Reputation: 1628
I want to merge two lists of dictionaries, using multiple keys.
I have a single list of dicts with one set of results:
l1 = [{'id': 1, 'year': '2017', 'resultA': 2},
{'id': 2, 'year': '2017', 'resultA': 3},
{'id': 1, 'year': '2018', 'resultA': 3},
{'id': 2, 'year': '2018', 'resultA': 5}]
And another list of dicts for another set of results:
l2 = [{'id': 1, 'year': '2017', 'resultB': 5},
{'id': 2, 'year': '2017', 'resultB': 8},
{'id': 1, 'year': '2018', 'resultB': 7},
{'id': 2, 'year': '2018', 'resultB': 9}]
And I want to combine them using the 'id' and 'year' keys to get the following:
all = [{'id': 1, 'year': '2017', 'resultA': 2, 'resultB': 5},
{'id': 2, 'year': '2017', 'resultA': 3, 'resultB': 8},
{'id': 1, 'year': '2018', 'resultA': 3, 'resultB': 7},
{'id': 2, 'year': '2018', 'resultA': 5, 'resultB': 9}]
I know that for combining two lists of dicts on a single key, I can use this:
l1 = {d['id']:d for d in l1}
all = [dict(d, **l1.get(d['id'], {})) for d in l2]

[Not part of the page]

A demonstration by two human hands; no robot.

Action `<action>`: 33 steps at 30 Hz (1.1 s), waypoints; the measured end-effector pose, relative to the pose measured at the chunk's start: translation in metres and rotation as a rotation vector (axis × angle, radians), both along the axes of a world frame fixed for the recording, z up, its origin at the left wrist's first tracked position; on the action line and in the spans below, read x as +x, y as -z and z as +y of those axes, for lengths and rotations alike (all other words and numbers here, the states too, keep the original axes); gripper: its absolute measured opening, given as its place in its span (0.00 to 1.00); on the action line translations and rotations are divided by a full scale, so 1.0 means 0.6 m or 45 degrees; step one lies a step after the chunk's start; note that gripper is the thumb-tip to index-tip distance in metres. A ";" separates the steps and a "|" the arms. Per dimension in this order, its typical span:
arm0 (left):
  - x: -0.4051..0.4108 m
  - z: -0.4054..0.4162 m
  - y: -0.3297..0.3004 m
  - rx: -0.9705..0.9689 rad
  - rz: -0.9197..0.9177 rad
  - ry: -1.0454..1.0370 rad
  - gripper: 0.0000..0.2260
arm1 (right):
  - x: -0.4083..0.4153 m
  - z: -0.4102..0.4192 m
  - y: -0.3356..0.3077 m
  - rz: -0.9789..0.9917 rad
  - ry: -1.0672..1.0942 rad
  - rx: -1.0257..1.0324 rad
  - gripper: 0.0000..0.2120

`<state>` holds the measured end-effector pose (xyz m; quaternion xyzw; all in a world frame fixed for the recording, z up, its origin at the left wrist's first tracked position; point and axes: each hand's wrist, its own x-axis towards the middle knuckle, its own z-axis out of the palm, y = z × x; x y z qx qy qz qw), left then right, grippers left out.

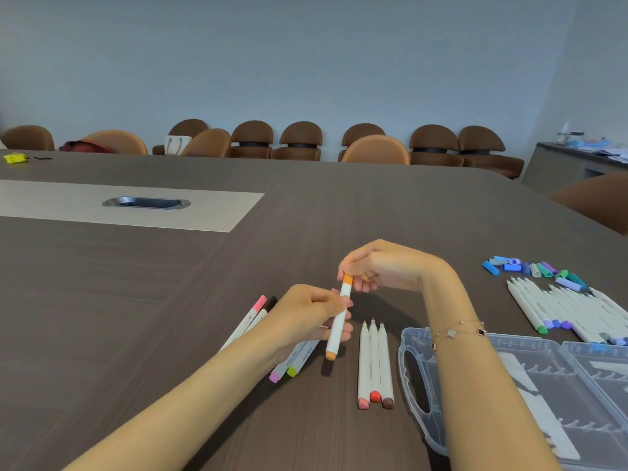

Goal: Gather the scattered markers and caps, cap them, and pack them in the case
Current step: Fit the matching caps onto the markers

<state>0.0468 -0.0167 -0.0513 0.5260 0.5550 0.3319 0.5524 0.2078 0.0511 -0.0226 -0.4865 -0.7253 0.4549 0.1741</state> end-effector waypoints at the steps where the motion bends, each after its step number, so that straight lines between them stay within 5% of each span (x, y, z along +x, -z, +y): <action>1: 0.001 0.003 0.007 0.072 0.131 -0.012 0.08 | 0.004 -0.002 -0.003 -0.070 0.007 0.008 0.11; 5: 0.000 0.002 0.032 0.482 0.892 0.046 0.10 | 0.023 0.000 -0.005 -0.360 0.173 0.158 0.12; 9: 0.004 -0.008 0.049 0.593 1.285 0.201 0.15 | 0.029 0.004 0.008 -0.505 0.228 0.195 0.11; 17: -0.020 0.005 0.049 0.528 1.282 0.270 0.08 | 0.019 0.009 0.007 -0.490 0.204 0.139 0.11; 23: 0.018 -0.026 0.047 0.769 1.172 0.205 0.09 | 0.007 0.021 0.031 -0.450 0.225 0.199 0.10; 33: 0.042 -0.027 0.054 0.546 1.242 0.303 0.12 | -0.023 0.025 0.062 -0.503 0.199 0.281 0.13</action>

But it ignores the year, providing the following incorrect result:
all = [{'id': 1, 'year': '2018', 'resultA': 3, 'resultB': 5},
{'id': 2, 'year': '2018', 'resultA': 5, 'resultB': 8},
{'id': 1, 'year': '2018', 'resultA': 3, 'resultB': 7},
{'id': 2, 'year': '2018', 'resultA': 5, 'resultB': 9}]
Treating this as I would in R, by adding in the second variable I want to merge on, I get a KeyError:
l1 = {d['id','year']:d for d in l1}
all = [dict(d, **l1.get(d['id','year'], {})) for d in l2]

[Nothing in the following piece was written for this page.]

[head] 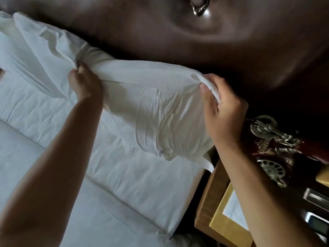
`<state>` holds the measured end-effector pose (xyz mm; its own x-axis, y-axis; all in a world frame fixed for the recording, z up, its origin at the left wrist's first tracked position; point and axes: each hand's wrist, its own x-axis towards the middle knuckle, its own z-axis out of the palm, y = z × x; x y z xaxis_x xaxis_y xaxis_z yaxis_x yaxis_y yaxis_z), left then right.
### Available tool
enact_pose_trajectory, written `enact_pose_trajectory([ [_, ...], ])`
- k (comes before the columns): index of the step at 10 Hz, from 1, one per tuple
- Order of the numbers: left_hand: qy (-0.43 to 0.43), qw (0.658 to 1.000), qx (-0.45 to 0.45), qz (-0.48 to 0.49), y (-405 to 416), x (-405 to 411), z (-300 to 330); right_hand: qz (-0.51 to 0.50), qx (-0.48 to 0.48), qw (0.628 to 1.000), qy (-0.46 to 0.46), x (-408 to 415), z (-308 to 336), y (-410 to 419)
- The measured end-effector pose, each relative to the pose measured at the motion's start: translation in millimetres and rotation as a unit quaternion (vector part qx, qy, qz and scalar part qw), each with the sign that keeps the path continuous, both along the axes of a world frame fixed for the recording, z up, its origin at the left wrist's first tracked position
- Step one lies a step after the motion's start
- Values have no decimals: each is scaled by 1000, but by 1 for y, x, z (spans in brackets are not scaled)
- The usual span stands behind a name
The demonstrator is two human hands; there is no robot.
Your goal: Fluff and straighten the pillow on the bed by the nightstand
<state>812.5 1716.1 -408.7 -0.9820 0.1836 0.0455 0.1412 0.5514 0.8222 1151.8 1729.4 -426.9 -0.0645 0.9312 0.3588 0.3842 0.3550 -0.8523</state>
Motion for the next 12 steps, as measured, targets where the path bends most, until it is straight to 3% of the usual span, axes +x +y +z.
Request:
enact_pose_trajectory([
  [2, -29, 998, -11, -57, -2, 2, 1, 45, -43, 998, -31, 15, 12, 16],
  [4, -38, 993, -38, -100, -15, 7, -3, 170, -97, 969, -154, 59, 13, 16],
  [5, -53, 992, -60, -94, -14, 13, 1, 167, -50, 965, -196, 78, 17, 18],
  [6, -75, 992, -37, -96, -11, 20, 10, 138, 8, 977, -163, 77, 30, 25],
  [9, -72, 984, -55, -156, -32, 28, 7, 53, -65, 988, -131, 71, 24, 15],
  [12, -77, 959, -119, -244, -64, 31, 64, 68, -17, 984, -164, 82, 70, -15],
])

How do I merge using multiple keys?
Upvotes: 1
Views: 2056
Reputation: 5676
You can combine both list and groupby the resulting list on id
and year
. Then merge the dict together that have same keys.
Grouping can be achieved by using itertools.groupby
, and merge can be done using collection.ChainMap
>>> from itertools import groupby
>>> from collections import ChainMap
>>> [dict(ChainMap(*list(g))) for _,g in groupby(sorted(l1+l2, key=lambda x: (x['id'],x['year'])),key=lambda x: (x['id'],x['year']))]
>>> [{'resultA': 2, 'id': 1, 'resultB': 5, 'year': '2017'}, {'resultA': 3, 'id': 1, 'resultB': 7, 'year': '2018'}, {'resultA': 3, 'id': 2, 'resultB': 8, 'year': '2017'}, {'resultA': 5, 'id': 2, 'resultB': 9, 'year': '2018'}]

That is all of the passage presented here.